Non-ecclesiastical Gothic-style buildings are rare in Brighton: the only other examples are Wykeham Terrace, the Percy and Wagner Almshouses on Lewes Road, and the former Brighton Forum (now Citibase Brighton; originally a teacher training college). (Wilds may have been commissioned to design Wykeham Terrace, but there is no definite proof of this). Wilds and Busby were accustomed to designing in various styles—their range in Brighton along encompasses Greek Revival, Classical, Regency, and Italianate, and Wilds tried a fusion of Oriental and Indo-Saracenic Revival styles for his own home at Western Pavilion, built in 1831. Gothic House is their only known commission in the Gothic style, though, and it is the only such design they actually executed. Although its date puts it at the beginning of the Gothic Revival period, "it is not early Gothic Revival but Gothick (i.e. Georgian Gothic)", a style also described as Regency Gothic. The only other Regency Gothic buildings in Brighton, the National Schools at Church Street in the North Laine, were demolished in 1971 for a road widening scheme which never happened. The design has been likened to the proto-Gothic of Strawberry Hill House (1749–1776) in London by local historian Antony Dale, who calls it "more realistic than [that] ... [but] the house could hardly lay claim to be called a serious Gothic construction". He instead describes it as an "experiment" by Wilds and Busby. The building has also been called "fanciful and irresponsibly Gothick".

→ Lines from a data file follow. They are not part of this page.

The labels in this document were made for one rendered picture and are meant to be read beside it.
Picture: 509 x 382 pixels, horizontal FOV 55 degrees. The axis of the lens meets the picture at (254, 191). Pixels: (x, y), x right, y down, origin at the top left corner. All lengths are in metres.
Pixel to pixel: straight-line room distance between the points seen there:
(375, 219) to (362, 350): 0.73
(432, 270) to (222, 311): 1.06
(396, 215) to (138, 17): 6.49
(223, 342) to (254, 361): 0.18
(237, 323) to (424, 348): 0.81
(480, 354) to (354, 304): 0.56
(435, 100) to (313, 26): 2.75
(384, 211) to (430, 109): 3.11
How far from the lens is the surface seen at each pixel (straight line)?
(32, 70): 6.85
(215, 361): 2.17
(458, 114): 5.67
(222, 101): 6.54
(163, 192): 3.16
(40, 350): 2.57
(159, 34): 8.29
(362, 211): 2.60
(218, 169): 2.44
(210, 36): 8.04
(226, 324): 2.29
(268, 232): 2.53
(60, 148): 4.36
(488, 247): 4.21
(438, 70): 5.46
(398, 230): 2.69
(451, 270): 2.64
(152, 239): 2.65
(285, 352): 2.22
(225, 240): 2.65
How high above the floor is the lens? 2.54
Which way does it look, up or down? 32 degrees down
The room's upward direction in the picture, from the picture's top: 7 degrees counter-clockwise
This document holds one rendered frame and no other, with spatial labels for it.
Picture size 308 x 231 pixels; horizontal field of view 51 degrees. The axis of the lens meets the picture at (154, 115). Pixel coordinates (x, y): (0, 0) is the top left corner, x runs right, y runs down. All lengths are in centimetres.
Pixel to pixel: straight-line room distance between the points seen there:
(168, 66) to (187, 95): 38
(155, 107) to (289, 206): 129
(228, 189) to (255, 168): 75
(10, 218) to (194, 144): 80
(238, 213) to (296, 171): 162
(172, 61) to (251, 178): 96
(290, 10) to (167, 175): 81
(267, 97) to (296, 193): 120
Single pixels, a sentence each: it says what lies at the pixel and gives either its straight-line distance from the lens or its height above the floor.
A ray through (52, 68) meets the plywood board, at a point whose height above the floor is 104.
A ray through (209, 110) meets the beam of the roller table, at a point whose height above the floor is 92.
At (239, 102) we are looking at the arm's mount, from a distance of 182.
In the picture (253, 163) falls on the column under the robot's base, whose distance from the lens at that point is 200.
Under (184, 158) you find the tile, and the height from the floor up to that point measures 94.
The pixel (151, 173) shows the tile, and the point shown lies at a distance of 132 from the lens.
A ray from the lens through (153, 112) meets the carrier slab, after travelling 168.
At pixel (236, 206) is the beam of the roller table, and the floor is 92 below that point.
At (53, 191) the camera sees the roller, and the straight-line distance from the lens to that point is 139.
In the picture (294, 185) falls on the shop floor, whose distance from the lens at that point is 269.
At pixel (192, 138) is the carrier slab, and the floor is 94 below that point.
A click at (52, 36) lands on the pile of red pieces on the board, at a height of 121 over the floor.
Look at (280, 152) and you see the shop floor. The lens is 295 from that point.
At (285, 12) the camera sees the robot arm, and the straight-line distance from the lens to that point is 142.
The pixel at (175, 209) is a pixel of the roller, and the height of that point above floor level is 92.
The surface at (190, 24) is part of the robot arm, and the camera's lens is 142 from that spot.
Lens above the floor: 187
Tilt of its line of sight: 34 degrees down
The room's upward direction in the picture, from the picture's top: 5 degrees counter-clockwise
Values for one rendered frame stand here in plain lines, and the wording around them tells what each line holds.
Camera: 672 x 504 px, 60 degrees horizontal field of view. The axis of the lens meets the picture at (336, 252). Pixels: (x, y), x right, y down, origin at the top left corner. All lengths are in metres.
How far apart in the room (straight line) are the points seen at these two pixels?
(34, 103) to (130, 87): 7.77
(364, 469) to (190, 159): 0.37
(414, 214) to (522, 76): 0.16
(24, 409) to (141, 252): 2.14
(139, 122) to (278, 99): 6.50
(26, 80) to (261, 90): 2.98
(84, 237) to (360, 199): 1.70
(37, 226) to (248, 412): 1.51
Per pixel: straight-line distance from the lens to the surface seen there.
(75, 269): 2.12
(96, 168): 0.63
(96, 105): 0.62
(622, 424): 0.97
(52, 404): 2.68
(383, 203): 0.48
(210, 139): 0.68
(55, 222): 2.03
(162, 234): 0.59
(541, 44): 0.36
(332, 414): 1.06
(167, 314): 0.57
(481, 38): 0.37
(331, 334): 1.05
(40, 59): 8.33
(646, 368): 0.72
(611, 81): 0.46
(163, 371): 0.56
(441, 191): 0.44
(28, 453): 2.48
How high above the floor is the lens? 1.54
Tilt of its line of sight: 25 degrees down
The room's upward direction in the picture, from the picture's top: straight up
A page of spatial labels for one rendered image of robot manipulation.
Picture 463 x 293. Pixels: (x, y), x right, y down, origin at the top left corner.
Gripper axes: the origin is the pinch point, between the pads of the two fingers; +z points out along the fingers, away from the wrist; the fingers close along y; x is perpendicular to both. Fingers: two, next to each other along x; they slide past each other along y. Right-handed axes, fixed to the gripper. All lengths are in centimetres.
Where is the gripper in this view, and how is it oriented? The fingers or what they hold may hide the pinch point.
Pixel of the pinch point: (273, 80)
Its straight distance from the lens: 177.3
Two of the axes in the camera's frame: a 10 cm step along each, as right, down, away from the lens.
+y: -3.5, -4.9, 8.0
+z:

The building's placement opposite the Western Pavilion "nicely illustrates the stylistic variation of the Regency period" and provided a clear contrast to its elaborate Oriental style, especially before it was converted for commercial use. Above the "mutilated" ground floor, the upper parts of the building are mostly unchanged from the original design: the hood-moulded windows have pointed arches and tracery, and the polygonal corner tower has a crocketted pinnacle at each corner. Buttresses rise from ground-floor level on this section. The shopfront added in 1920 by Henry Ward has two storeys and rounds the corner into Western Terrace, partly hiding the original structure.